Will the bond be the bond between blockchain and the (corporate) masses?
News came this week from the world of distributed ledgers that the World Bank seeks to offer bonds underpinned by blockchain, to be offered through Australia’s Commonwealth Bank (CBA). The move is one that brings blockchain more firmly into the financial services realm – and specifically, directly into financial product/asset offerings. The Commonwealth Bank has a blockchain-based system in place, already, at this writing.
The debt will be known as bond-I, as Cointelegraph reported. As for the bank, it issues $60 billion in bonds annually, with the forthcoming bond developed through the Australian Bank’s Blockchain Centre of Excellence, based then (as will be the upcoming bond issuance) on Ethereum. It’s not necessarily a standing start, as the lab there had already tested a “prototype” bond issuance last year. The site noted that this may be the first bond issued across blockchain, but would not be the first debt instrument, as the bank known as BBVA last month floated a $117 million loan across blockchain.
Cointelegraph noted that the CBA has said it is willing to explore other blockchain platforms beyond the current one that employs Ethereum. And, as the site further noted, the World Bank and the CBA are using blockchain without cryptocurrencies, reporting that “it’s fair to say that mainstream financial institutions have gone as far as divorcing cryptocurrency from blockchain, with the former seen as an unnecessary byproduct of the technology.”
In China, a Blockchain Primer – and Some Use Cases
Beyond “blockchain for bonds,” the Communist Party of China has debuted a primer that covers blockchain technology, as noted on government websites earlier this month.
The primer covers what blockchain is and how it operates, along with current and possible deployments. The goal, according to various crypto-focused sites, is to help government authorities understand what is behind distributed ledger technology (DLT) and to bring efforts to bear on new blockchain-related initiatives.

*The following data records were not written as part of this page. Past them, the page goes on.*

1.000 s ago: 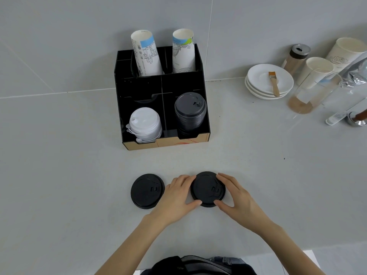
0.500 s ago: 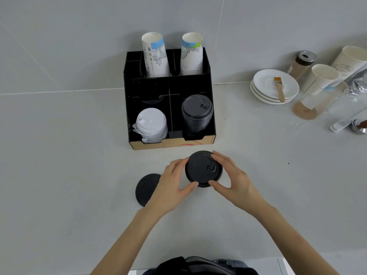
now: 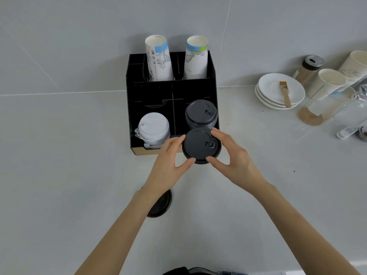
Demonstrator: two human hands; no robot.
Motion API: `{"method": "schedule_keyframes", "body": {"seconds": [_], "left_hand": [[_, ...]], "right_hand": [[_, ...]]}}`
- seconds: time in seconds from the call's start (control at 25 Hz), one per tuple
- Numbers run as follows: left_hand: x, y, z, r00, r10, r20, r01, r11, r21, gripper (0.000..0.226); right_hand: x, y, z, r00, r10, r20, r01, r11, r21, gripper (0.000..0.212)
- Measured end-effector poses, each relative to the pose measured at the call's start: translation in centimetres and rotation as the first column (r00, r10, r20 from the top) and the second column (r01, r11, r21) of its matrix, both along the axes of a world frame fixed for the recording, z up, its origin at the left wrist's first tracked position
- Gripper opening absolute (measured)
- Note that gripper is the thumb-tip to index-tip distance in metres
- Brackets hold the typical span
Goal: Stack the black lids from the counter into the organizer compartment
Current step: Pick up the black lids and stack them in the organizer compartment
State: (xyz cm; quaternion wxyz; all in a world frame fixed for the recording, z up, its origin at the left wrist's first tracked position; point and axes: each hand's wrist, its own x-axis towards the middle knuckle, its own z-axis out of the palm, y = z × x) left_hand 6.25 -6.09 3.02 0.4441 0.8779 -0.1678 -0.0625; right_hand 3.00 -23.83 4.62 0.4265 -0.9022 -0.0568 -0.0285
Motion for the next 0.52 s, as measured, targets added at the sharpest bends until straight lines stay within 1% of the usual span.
{"method": "schedule_keyframes", "body": {"seconds": [0.2, 0.36, 0.52], "left_hand": [[3.3, -0.7, 1.4, 0.999, 0.024, 0.031, -0.023, 1.000, -0.019, 0.058], [6.0, -1.4, 1.7, 0.996, 0.043, 0.080, -0.042, 0.999, -0.010, 0.057], [7.8, -2.1, 1.2, 0.996, 0.050, 0.073, -0.049, 0.999, -0.004, 0.056]], "right_hand": [[3.5, -0.4, 1.3, 0.999, -0.031, 0.024, 0.032, 0.999, -0.008, 0.057], [6.1, -0.8, 1.7, 0.999, -0.032, 0.035, 0.033, 0.998, -0.045, 0.055], [8.1, -1.4, 1.5, 0.999, -0.034, 0.008, 0.035, 0.996, -0.079, 0.055]]}}
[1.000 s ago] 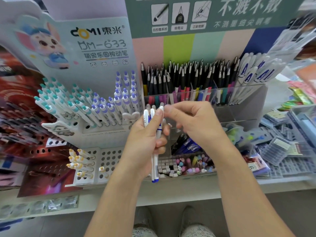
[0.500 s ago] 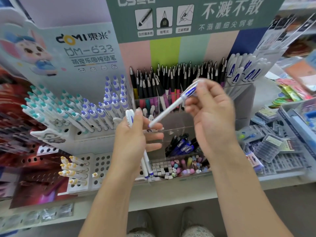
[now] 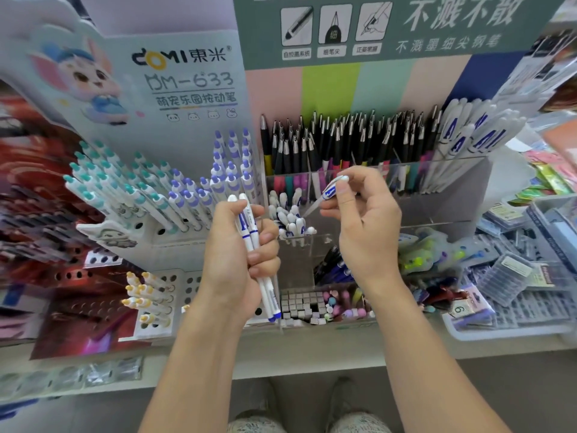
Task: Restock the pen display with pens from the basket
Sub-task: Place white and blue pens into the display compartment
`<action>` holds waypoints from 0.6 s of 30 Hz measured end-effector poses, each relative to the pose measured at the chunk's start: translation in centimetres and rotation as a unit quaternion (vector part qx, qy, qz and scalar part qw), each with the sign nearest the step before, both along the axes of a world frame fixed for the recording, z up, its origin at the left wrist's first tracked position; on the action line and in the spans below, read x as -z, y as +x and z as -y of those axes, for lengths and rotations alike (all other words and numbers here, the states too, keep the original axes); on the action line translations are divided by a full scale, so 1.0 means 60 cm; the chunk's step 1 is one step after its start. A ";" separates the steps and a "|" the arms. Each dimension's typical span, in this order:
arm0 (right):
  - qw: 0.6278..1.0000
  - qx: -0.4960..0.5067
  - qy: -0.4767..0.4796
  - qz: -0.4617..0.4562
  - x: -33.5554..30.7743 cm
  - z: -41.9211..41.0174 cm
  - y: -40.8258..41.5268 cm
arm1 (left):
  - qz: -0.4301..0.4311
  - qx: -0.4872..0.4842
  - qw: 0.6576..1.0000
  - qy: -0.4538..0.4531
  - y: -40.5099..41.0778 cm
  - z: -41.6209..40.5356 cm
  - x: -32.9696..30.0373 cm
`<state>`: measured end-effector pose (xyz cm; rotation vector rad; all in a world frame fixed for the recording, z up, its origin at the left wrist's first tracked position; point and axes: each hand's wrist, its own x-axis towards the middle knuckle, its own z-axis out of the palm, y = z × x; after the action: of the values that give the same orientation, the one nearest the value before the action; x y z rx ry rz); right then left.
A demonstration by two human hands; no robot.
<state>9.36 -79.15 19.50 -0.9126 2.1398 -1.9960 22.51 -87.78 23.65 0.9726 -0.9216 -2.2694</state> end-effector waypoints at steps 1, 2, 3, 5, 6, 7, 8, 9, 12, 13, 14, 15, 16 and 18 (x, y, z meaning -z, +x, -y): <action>1.000 -0.009 0.015 0.001 0.006 0.002 0.002 | 0.002 0.005 1.000 -0.003 0.000 0.000 0.001; 0.999 -0.017 0.030 0.002 0.012 0.005 0.004 | 0.003 0.008 1.000 -0.007 0.000 -0.001 0.001; 0.999 -0.024 0.041 0.006 0.017 0.007 0.005 | 0.005 0.011 1.000 -0.011 -0.001 -0.001 0.002; 0.998 -0.032 0.055 0.027 0.025 0.011 0.006 | 0.003 0.017 1.000 -0.024 -0.002 -0.004 0.002; 0.997 -0.035 0.063 0.035 0.027 0.013 0.006 | 0.001 0.021 0.999 -0.031 -0.003 -0.004 0.002; 0.996 -0.039 0.073 0.042 0.026 0.014 0.006 | 0.002 0.024 0.999 -0.038 -0.003 -0.005 0.003; 0.994 -0.043 0.083 0.049 0.024 0.016 0.006 | 0.004 0.027 0.999 -0.044 -0.003 -0.005 0.003; 0.993 -0.047 0.091 0.054 0.022 0.018 0.006 | 0.009 0.031 0.998 -0.049 -0.003 -0.005 0.004; 0.989 -0.061 0.120 0.058 0.017 0.023 0.001 | 0.026 0.048 0.996 -0.064 -0.001 -0.006 0.004; 0.987 -0.069 0.133 0.060 0.016 0.023 -0.001 | 0.028 0.052 0.996 -0.068 -0.002 -0.007 0.005; 0.984 -0.078 0.145 0.065 0.015 0.022 -0.002 | 0.029 0.054 0.996 -0.071 -0.003 -0.008 0.005; 0.982 -0.084 0.152 0.070 0.012 0.020 -0.001 | 0.031 0.055 0.995 -0.073 -0.004 -0.010 0.006; 0.983 -0.081 0.151 0.072 0.007 0.017 0.002 | 0.032 0.056 0.995 -0.075 -0.006 -0.011 0.006; 0.989 -0.054 0.119 0.067 -0.008 0.008 0.005 | 0.033 0.056 0.995 -0.080 -0.010 -0.014 0.008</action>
<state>9.66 -79.65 19.97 -0.8118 2.1447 -1.6587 21.92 -86.97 23.20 0.9508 -1.1938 -2.2265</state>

In addition, the country’s Ministry of Industry and Information Technology said that a blockchain laboratory would be a key goal for this year, with an eye on boosting tech security. The announcements come on the heels of news that the Bank of China plans to invest funds in blockchain development and the Internet of Things. The amount is significant, at one percent of annual operating income, a tally that based on last year’s results comes in at about $70 billion.
Also in China, and in an example of use case adoption, Cointelegraph reported that the state-owned China Aerospace Science and Industry Corp. is adopting blockchain to better manage its invoice system, which the site termed “unwieldy.” Stats published on government sites estimate that there are as many as 1.3 billion electronic invoices in circulation, at least as had been measured last year. That number may swell to as much as 54 billion in just a few more years.
And in further proof that China is the place to be for blockchain – well, among the most desirable places to be, anyway – CNBC reported that Ripple has set its sights firmly on that market. Jeremy Light, who serves as VP of European Union strategic accounts at the firm, told CNBC that “China is definitely a country and region of interest.”
As has been reported, the company has a deal in place with LianLian International, a financial services firm based in Hong Kong, a partnership that is focused on cross-border transactions. The move to boost presence in China, said CNBC, is one that would not be tied to making inroads with the cryptocurrency known as XRP. There already is some presence in Asia, noted the site, as Ripple has an app in Japan called MoneyTap, in turn underpinned by 61 lenders.